### [Task goal]
In the listing below, find every line with the string "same" and pull it out.

[Opening Recorded data section]

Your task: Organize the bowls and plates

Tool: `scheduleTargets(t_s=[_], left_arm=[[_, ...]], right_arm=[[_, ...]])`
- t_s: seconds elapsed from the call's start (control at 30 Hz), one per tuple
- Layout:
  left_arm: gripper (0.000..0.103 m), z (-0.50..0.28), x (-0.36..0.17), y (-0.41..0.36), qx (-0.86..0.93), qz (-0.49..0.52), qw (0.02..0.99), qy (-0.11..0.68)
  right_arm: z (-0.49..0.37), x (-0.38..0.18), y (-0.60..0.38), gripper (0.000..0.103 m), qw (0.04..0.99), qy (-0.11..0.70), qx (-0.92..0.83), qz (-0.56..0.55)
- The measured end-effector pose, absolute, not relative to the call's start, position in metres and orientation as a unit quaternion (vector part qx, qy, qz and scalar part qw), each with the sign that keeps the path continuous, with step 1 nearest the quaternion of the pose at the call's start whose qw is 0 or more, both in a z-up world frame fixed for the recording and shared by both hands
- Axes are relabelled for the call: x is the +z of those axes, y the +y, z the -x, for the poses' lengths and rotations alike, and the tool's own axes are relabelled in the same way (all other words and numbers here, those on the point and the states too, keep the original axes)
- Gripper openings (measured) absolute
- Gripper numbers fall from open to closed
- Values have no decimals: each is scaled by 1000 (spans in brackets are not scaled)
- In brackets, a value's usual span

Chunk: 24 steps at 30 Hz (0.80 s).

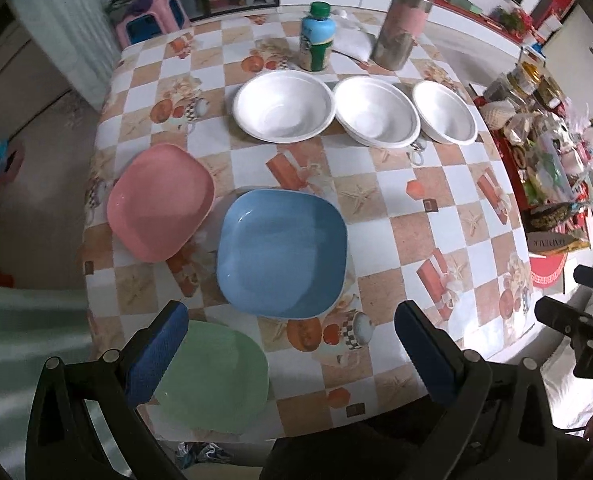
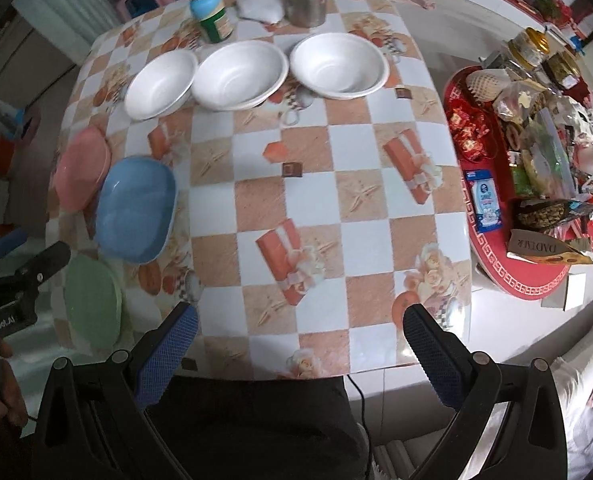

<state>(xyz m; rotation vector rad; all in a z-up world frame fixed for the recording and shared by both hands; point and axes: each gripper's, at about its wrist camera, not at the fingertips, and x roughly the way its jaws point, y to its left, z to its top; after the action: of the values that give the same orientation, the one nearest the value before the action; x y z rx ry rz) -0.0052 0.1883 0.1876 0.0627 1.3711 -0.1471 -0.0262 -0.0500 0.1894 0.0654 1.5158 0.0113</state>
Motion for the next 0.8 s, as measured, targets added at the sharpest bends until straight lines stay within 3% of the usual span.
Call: scheduleTargets(t_s=[0.37,0.67,0.8], left_arm=[[103,29,193,189,9,-26,756,654],[103,61,187,184,34,-31,727,685],[103,47,199,173,12,-31,744,667]], right_arm=[[10,173,-20,103,711,695,104,29],[18,139,-35,103,678,726,119,-19],[16,155,-40,103,699,704,124,-24]])
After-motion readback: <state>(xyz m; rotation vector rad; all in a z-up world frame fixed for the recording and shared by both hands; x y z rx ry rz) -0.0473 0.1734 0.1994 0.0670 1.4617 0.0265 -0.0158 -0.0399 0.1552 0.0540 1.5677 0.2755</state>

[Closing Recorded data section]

### [Reply to the task]
- Axes are relabelled for the call: x is the +z of those axes, y the +y, z the -x, for the poses' lengths and rotations alike, and the tool's own axes are relabelled in the same way (all other words and numbers here, those on the point and the states too, keep the original axes)
<state>(xyz m; rotation vector rad; all in a z-up world frame fixed for the recording and shared by both hands; point and axes: each gripper's, at about its wrist camera, not at the fingertips, and x roughly the way its jaws point, y to its left, z to its top; after the action: of the values that give the same orientation, the one nearest the value before the action; x y z rx ry rz) -0.0052 0.1883 0.1876 0.0627 1.3711 -0.1471 -0.0262 -0.0500 0.1894 0.0654 1.5158 0.0113</state>

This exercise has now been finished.